A MICROMECHANICAL APPROACH FOR HETEROGENEOUS DEFORMATION AND MULTISCALE FABRIC DEVELOPMENT IN EARTH'S LITHOSPHERE

Earth’s lithosphere is made of rheologically heterogeneous rock masses on a wide range of observation scales. When subjected to a tectonic boundary condition such as in a deforming zone between two converging lithospheric plates or blocks, the incurred flow field in the deforming zone is heterogeneous from one rheologically distinct element to another. In any individual element, the flow field also varies with time. Multi-scale structures and fabrics develop as a result of both the deformation of the constituent elements and the flow fields inside these elements which control the formation of smaller-scale fabrics inside these elements. Single-scale kinematic and mechanical models cannot capture these characteristics of lithospheric deformation. We need an effective approach to address flow field partitioning, so that flow field heterogeneity can be considered, and to track the histories of partitioned flow fields so that multi-scale fabric development can be considered. From a physical point of view, flow field partitioning occurs because of mechanical interactions between a rheologically distinct element and the surrounding medium. A micromechanical approach has been developed which is based on Eshelby’s inhomogeneity formalism extended for general power-law viscous materials and the self-consistent method that determines the effective rheological properties of the surrounding medium. The approach has been applied to a natural example of the Cascade Lake shear zone by considering the progressive deformation on three different scales. On the macroscopic scale, representing the average assemblage of rock units at a point, the rock masses are regarded as a continuum made of many first-order elements.
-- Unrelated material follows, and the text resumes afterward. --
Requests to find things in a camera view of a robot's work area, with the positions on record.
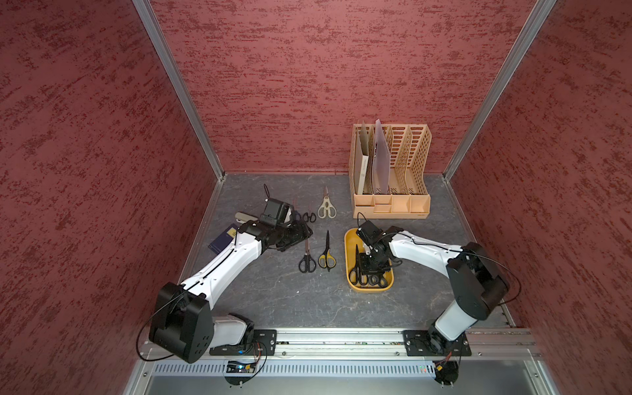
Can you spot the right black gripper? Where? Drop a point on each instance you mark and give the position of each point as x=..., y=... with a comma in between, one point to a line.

The progressive deformation of first-order elements in the macroscopic flow field leads to tectonic transposition. On the scale of an individual first-order element, it is regarded as an Eshelby inhomogeneity embedded in a poly-element continuum. The model predicts lineation patterns observed in natural high-strain zones that have remained unexplained by single-scale models. The micromechanical approach is likely a powerful means for tackling flow partitioning in natural deformations and the accompanying multi-scale development of structures and fabrics.